__WORK REQUIRED__:
Retype the lines below exactly, but only those from the line that has "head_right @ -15" through the line that has "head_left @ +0". Omit every picture.

__DATA SHOWN__:

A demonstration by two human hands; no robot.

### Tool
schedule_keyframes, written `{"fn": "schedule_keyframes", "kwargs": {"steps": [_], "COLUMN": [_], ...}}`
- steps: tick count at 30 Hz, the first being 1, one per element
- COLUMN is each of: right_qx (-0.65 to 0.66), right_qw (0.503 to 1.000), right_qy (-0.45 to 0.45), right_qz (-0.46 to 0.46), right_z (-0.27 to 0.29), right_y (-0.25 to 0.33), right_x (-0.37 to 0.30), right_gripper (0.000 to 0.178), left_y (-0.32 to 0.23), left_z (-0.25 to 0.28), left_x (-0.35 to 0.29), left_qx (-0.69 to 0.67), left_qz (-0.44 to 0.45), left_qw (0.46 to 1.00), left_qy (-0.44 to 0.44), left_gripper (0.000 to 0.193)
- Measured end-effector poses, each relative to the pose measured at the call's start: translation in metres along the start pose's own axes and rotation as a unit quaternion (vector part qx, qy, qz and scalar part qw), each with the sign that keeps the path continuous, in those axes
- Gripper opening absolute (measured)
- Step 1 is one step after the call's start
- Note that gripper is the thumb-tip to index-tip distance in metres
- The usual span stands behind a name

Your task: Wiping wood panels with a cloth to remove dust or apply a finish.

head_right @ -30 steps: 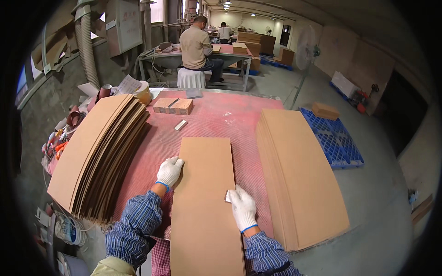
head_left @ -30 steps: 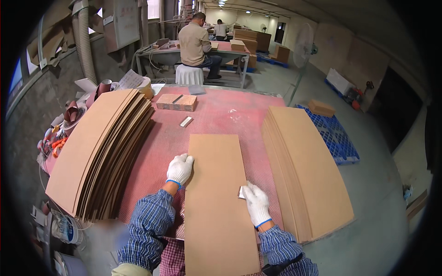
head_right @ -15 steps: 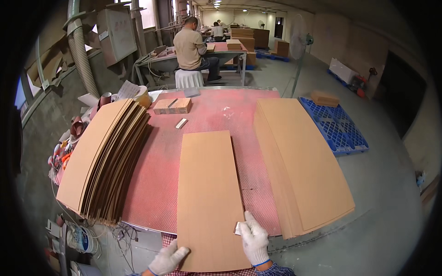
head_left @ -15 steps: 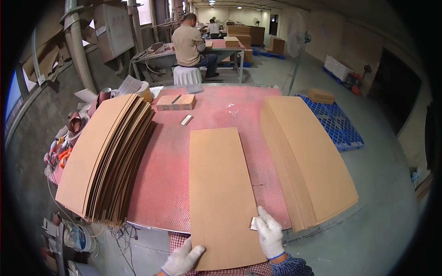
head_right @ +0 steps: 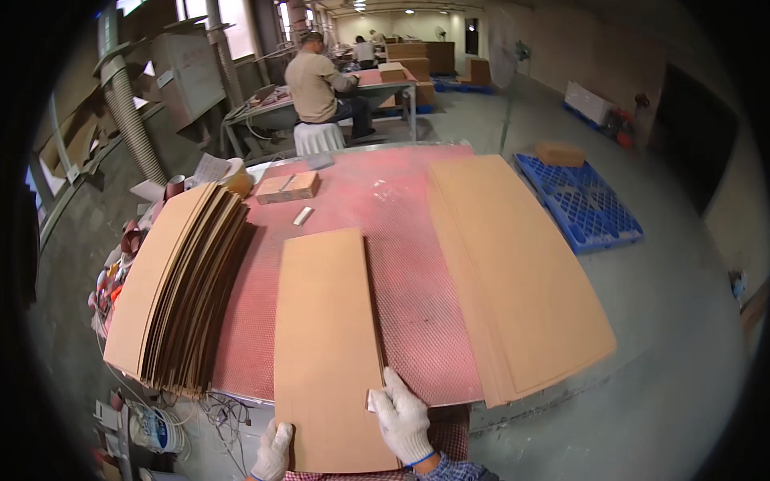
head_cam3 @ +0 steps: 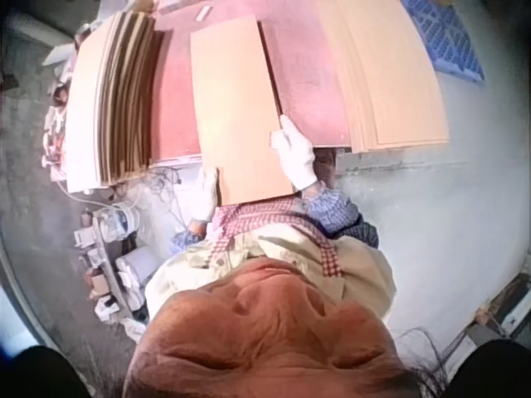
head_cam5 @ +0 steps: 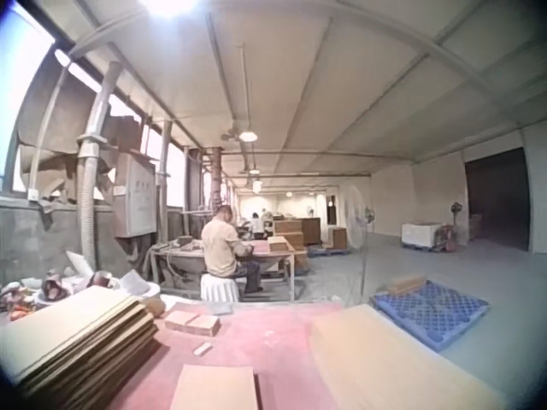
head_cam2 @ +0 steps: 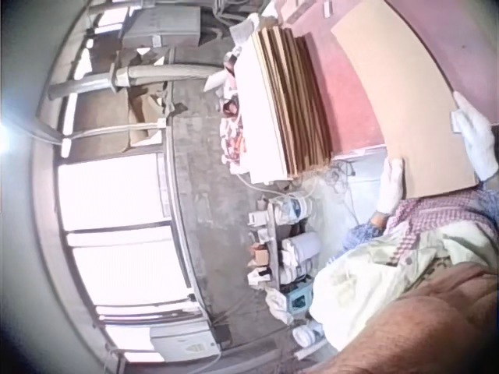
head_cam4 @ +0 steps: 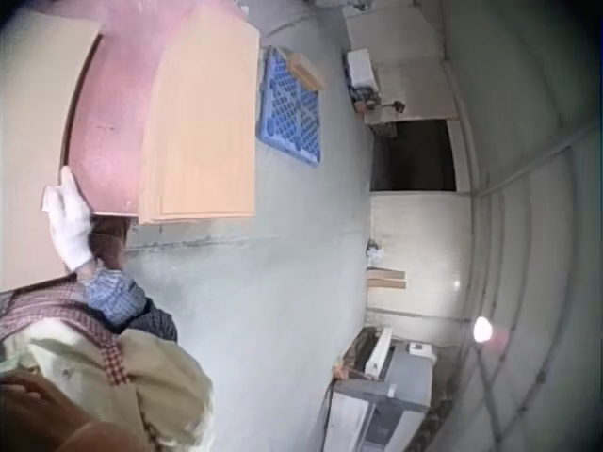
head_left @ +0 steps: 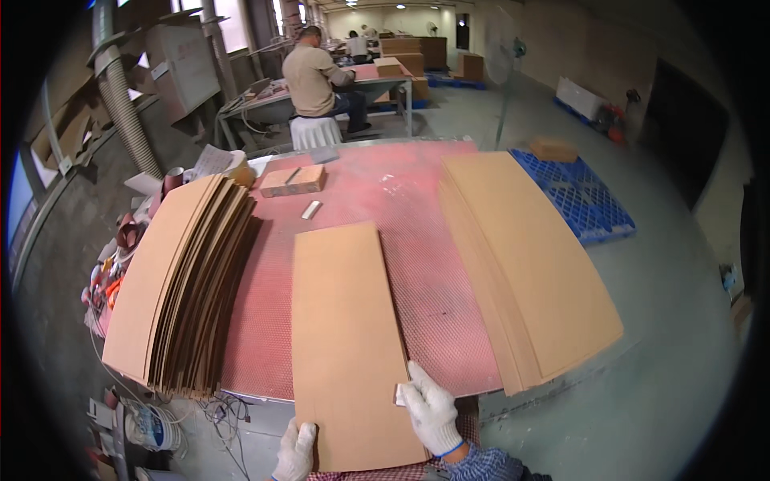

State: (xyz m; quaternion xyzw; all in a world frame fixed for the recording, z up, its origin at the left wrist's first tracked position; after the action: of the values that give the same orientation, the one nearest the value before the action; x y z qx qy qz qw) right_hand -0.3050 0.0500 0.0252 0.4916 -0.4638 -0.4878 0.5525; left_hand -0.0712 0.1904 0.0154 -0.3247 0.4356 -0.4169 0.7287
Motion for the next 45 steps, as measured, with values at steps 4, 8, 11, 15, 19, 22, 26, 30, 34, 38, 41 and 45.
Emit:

__ANSWER TO THIS EXERCISE__:
head_right @ -15 steps: 
head_left @ -15 steps: 
head_right @ +0 steps: 
head_cam3 @ +0 steps: 
head_cam5 @ +0 steps: 
head_cam2 @ +0 steps: 
head_cam4 @ +0 steps: 
head_left @ +0 steps: 

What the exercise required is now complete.